= List of statistical tools used in project management =

This list is a comprehensive collection of statistical methods used in project management is to achieve project goals.

==Project management tools==
- Critical path method (CPM) is an algorithm for scheduling a set of project activities in a straight line.
- Critical chain project management is a method of planning and managing projects that emphasizes the resources required to execute project tasks.
- Program Evaluation and Review Technique, commonly abbreviated PERT, is a statistical tool, used in project management, that is designed to analyze and represent the tasks involved in completing a given project.
- Activity diagrams are graphical representations of workflows of stepwise activities and actions with support for choice, iteration and concurrency.
- Beta distribution is a combination of probability theory and statistics, most commonly used in project management for time allocation and to analyse random variables.
- Critical path drag is a project management metric used to schedule analysis and compression in the critical path method of scheduling.
- Drag cost is the reduction in the expected return on investment for a project due to an activity's or constraint's critical path drag.
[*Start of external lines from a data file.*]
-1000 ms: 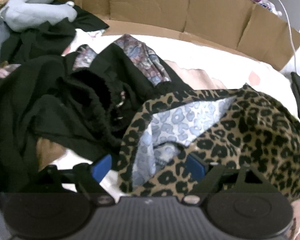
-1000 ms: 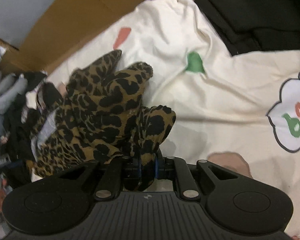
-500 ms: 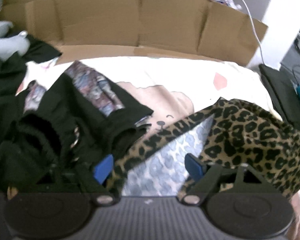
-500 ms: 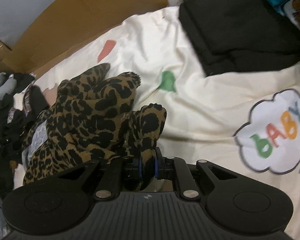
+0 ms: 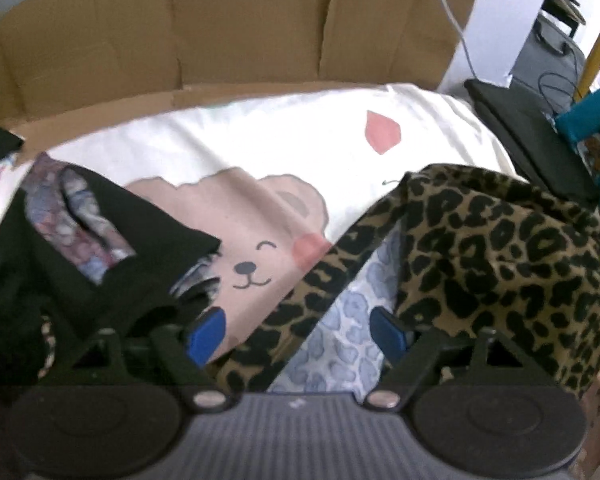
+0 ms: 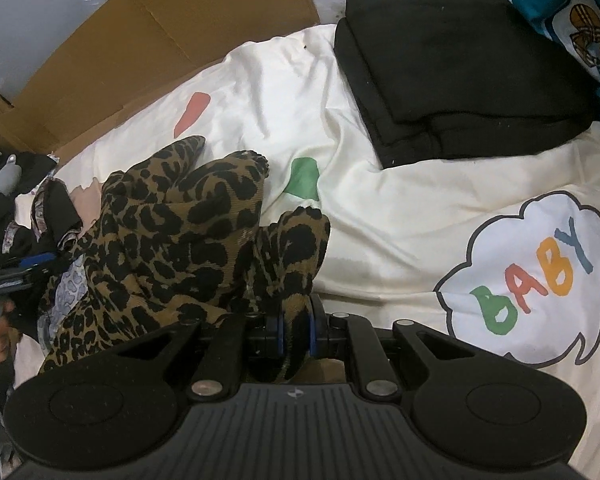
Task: Fold clothes
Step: 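Lift the leopard-print garment with both grippers, shaking it open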
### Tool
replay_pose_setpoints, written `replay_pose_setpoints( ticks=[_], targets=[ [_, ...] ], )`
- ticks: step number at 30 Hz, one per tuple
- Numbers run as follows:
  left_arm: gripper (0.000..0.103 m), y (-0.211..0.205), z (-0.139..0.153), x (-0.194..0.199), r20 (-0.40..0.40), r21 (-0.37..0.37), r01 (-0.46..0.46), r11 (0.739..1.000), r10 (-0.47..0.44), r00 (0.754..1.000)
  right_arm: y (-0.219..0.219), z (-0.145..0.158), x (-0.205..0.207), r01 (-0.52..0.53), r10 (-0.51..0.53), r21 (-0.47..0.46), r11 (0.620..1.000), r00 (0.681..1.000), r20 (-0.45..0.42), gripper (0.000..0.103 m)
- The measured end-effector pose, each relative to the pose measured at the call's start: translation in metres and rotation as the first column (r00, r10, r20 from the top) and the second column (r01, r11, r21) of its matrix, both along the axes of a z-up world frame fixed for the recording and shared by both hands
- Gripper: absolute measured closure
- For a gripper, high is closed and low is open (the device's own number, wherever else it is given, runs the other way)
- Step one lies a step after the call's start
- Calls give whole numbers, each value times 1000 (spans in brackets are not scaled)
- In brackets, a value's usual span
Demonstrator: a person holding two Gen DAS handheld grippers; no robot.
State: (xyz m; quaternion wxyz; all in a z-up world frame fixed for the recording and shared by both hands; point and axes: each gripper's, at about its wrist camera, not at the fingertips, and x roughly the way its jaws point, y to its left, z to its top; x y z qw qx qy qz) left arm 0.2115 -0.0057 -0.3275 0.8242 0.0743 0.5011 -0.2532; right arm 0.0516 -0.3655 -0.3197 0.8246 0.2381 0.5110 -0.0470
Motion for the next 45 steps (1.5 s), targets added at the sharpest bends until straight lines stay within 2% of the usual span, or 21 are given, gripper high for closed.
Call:
replay_pose_setpoints(
  ticks=[3, 5, 6, 8, 11, 16, 26, 33, 36, 39, 41, 42, 43, 45],
  targets=[
    [40, 0, -16, 5, -59, -4, -7, 1000, 6, 998, -1, -2, 0, -4, 4, 7, 1000, 1000, -2, 93],
    [68, 2, -23, 4, -88, -15, -10, 1000, 8, 996, -2, -3, 1, -6, 6, 10, 1000, 1000, -3, 93],
    [73, 4, -25, 2, -101, -26, -10, 1000, 8, 995, -2, -4, 1, -7, 7, 11, 1000, 1000, -3, 93],
    [91, 8, -25, -4, -114, -43, -8, 999, 3, 993, -2, -4, 2, -9, 9, 14, 1000, 1000, -2, 93],
    [96, 15, -20, -16, -113, -56, -1, 998, -5, 994, -4, -3, 3, -9, 9, 19, 1000, 1000, 4, 93],
    [97, 34, -9, -42, -169, -97, -25, 995, 8, 986, -6, 0, 8, -9, 8, 22, 1000, 1000, 22, 93],
    [97, 63, 8, -126, -288, -114, -8, 993, -25, 957, -8, 6, 23, -18, 18, 6, 1000, 999, 51, 92],
    [97, 61, 7, -169, -402, -153, 15, 988, -76, 912, -10, 4, 30, -22, 22, -3, 1000, 998, 56, 92],
    [97, 44, 8, -185, -427, -168, 88, 982, -153, 891, -10, 3, 32, -23, 24, -8, 1000, 998, 53, 92],
    [92, 27, 10, -192, -417, -111, 182, 977, -212, 884, -9, 0, 29, -33, 33, -9, 999, 999, 38, 88],
    [81, 29, 18, -185, -410, -101, 166, 981, -193, 891, -13, -2, 25, -25, 25, 1, 1000, 999, 30, 78],
    [80, 32, 25, -179, -405, -111, 133, 985, -167, 899, -16, -3, 22, -15, 15, 10, 1000, 999, 28, 71],
    [76, 34, 33, -172, -394, -117, 98, 988, -137, 909, -19, -3, 20, 0, -1, 24, 1000, 1000, 27, 67],
    [62, 33, 51, -161, -354, -132, 64, 989, -107, 929, -24, -5, 16, 31, -33, 55, 998, 999, 25, 63]
  ],
)
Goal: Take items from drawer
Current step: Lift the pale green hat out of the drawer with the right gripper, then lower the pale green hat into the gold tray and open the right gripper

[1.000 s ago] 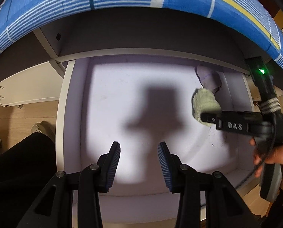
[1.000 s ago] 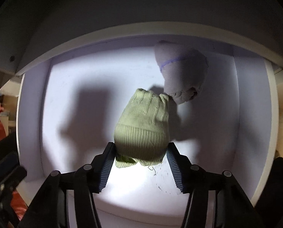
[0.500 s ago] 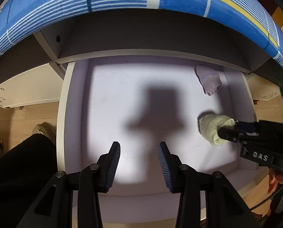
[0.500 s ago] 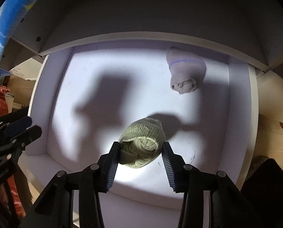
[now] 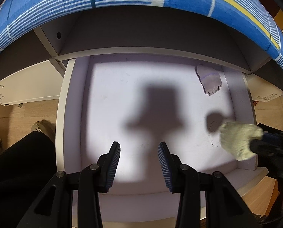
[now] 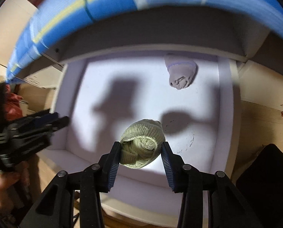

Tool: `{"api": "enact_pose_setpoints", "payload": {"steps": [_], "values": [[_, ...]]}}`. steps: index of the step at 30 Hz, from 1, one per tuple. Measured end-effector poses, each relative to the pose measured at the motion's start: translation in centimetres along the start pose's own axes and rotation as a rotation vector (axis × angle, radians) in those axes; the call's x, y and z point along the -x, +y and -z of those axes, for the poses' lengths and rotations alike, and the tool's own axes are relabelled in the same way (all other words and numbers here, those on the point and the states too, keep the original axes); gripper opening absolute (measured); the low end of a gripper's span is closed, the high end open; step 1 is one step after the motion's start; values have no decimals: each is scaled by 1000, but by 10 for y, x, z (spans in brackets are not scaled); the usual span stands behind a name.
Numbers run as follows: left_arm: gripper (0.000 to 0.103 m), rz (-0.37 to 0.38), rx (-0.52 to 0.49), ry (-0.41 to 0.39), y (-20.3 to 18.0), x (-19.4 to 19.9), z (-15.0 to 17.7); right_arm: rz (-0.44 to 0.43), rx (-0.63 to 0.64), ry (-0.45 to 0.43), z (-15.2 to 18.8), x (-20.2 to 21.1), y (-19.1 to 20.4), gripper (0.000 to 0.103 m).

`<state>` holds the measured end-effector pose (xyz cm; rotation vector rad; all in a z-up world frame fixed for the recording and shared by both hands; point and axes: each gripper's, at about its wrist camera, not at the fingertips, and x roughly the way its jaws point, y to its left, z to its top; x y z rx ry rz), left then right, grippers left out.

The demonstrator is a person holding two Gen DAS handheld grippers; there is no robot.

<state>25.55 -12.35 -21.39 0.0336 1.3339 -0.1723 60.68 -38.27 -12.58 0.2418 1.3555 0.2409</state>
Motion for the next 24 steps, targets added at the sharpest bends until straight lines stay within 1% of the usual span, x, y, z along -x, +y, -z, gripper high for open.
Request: {"api": "enact_pose_setpoints", "payload": {"steps": [3,6,10,13,14,18,19,21,24], "values": [[41,2,-4,8,-1,-2,0,-43,-1,-36,3,29,0,43],[41,4,-9,11,-2,-3,1,-61,33,-76,6,65,6,43],[41,4,-11,8,-3,-3,0,-77,66,-144,1,108,14,43],[41,7,-8,11,-3,-4,1,-97,90,-206,-11,141,24,43],[41,8,-8,11,-2,-4,1,-106,103,-235,-16,156,29,43],[41,15,-3,13,-2,-4,0,-136,131,-314,-41,191,46,43],[41,20,0,12,-1,-4,0,-141,134,-330,-50,196,49,43],[41,26,4,10,-1,-4,0,-121,144,-368,-69,206,56,43],[41,35,7,10,0,-4,0,-114,140,-407,-100,208,64,43]]}}
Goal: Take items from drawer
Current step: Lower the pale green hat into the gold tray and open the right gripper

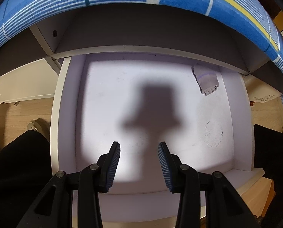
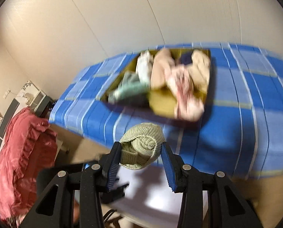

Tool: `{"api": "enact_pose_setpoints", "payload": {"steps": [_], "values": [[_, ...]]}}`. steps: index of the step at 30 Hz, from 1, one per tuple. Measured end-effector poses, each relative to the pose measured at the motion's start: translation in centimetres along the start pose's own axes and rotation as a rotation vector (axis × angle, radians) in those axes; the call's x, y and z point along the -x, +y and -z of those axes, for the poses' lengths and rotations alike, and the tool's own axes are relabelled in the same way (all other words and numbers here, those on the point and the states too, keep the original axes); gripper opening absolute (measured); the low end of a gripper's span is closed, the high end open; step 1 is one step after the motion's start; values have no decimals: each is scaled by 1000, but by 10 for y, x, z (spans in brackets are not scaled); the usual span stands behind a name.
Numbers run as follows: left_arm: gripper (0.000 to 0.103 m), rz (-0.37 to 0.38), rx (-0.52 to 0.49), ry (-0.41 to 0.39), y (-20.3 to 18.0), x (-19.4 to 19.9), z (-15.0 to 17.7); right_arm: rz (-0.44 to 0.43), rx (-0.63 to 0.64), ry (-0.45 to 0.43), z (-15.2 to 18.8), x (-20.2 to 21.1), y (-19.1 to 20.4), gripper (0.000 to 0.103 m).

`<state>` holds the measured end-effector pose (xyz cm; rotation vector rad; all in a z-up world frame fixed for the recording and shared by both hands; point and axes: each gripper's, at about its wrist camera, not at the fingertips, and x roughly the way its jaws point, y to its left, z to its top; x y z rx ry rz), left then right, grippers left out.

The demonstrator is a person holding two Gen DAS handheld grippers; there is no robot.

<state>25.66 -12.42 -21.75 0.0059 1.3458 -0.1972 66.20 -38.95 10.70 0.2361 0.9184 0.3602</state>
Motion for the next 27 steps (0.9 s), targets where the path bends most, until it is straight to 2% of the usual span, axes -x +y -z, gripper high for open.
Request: {"api": "enact_pose_setpoints", "payload": {"steps": [8,16,23,27], "values": [[41,16,19,5,2,-1,-1,87,27,-31,-52,-51,-2,43],[41,31,56,16,5,-4,-1,178,98,-29,-69,-100,1,43],[41,32,51,24,7,-7,-2,188,87,-69,-64,-89,-3,55],[41,20,31,25,4,-8,-1,271,154,-67,-50,-80,-2,55]]}}
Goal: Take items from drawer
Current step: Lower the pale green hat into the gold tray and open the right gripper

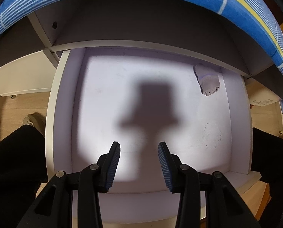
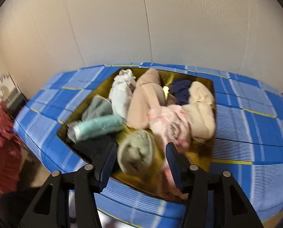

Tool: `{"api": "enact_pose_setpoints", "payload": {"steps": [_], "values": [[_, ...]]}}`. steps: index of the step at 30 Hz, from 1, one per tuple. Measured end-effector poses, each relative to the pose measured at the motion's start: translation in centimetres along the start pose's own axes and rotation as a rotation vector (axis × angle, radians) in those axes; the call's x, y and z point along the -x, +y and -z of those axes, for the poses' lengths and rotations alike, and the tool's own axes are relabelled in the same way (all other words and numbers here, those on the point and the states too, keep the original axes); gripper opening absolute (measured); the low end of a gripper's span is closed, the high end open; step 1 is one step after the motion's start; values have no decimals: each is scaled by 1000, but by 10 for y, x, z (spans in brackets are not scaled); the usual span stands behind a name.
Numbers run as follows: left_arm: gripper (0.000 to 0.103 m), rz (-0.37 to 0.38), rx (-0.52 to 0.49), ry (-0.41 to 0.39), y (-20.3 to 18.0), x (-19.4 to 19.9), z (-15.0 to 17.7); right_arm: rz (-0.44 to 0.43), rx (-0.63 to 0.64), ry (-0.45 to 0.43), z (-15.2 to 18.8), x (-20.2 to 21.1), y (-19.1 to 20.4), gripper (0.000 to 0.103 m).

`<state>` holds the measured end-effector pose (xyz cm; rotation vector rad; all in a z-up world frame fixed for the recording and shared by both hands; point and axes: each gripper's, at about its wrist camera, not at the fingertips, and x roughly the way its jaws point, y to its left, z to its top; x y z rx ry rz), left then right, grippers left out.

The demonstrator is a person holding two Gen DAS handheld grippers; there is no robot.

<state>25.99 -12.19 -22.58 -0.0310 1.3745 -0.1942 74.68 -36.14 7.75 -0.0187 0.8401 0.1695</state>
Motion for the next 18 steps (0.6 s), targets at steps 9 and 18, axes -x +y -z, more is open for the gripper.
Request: {"api": "enact_pose_setpoints", "payload": {"steps": [9,18], "values": [[41,-8,-5,2,2,-2,1,142,9,75,11,-14,-14,55],[41,-8,-14,9,2,-4,3,1,-50,55,10,-14,-12,55]]}}
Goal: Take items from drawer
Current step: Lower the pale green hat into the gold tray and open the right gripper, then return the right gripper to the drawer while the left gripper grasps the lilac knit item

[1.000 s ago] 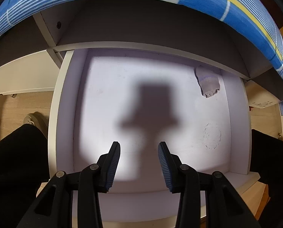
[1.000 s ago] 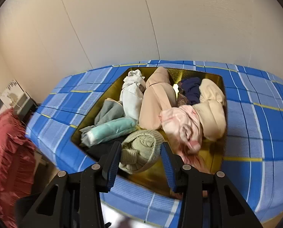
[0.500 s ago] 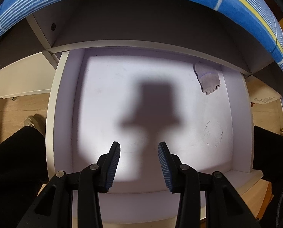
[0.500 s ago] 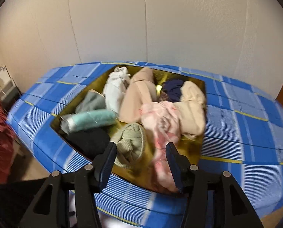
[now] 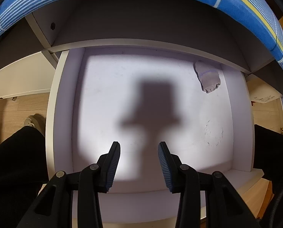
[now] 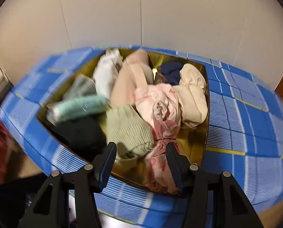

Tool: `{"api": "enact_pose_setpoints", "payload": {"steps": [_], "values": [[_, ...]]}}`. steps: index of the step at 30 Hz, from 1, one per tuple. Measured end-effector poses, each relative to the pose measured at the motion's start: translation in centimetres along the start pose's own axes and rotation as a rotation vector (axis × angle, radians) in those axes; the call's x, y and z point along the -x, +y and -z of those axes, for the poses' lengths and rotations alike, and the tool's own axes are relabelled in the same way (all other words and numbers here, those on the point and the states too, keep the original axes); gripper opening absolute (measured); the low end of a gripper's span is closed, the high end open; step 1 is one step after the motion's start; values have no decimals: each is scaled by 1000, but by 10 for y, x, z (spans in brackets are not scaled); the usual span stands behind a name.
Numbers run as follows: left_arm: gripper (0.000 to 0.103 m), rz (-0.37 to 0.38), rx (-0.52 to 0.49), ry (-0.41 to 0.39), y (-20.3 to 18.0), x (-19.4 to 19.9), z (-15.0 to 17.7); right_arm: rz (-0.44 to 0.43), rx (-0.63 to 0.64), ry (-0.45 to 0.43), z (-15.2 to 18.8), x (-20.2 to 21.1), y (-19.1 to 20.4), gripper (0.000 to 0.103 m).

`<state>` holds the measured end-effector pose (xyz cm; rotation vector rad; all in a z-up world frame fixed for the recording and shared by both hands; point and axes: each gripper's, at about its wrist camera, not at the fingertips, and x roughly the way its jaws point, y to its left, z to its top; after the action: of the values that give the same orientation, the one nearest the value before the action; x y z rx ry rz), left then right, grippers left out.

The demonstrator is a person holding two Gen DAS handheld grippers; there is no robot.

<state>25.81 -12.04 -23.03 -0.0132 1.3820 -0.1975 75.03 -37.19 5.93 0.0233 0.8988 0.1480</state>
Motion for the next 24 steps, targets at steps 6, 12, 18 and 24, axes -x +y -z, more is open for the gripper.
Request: {"api": "enact_pose_setpoints", "payload": {"steps": [6,12,18,24], "values": [[41,-4,-17,12,-5,-5,0,-90,-39,-70,38,39,-22,57],[41,-24,-41,21,-8,-11,3,-125,-17,-63,95,55,-27,61],[41,-42,-55,31,-10,-14,6,-48,39,176,158,14,-26,61],[41,7,-84,29,-23,-16,7,-59,9,525,223,-49,-25,63]]}}
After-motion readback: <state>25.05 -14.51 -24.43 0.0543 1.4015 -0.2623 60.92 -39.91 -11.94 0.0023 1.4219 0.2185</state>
It is often used to justify additional resources that cost less than the drag cost.
- Event chain diagrams are visualizations that show the relationships between events and tasks and how the events affect each other.
- Earned value management is a project management technique for measuring project performance and progress in terms of deducing earned value of a project from planned value and the actual costs.
- Program Evaluation and Review Technique, commonly abbreviated PERT, is a statistical tool, used in project management to analyze and represent the tasks involved in completing a given project.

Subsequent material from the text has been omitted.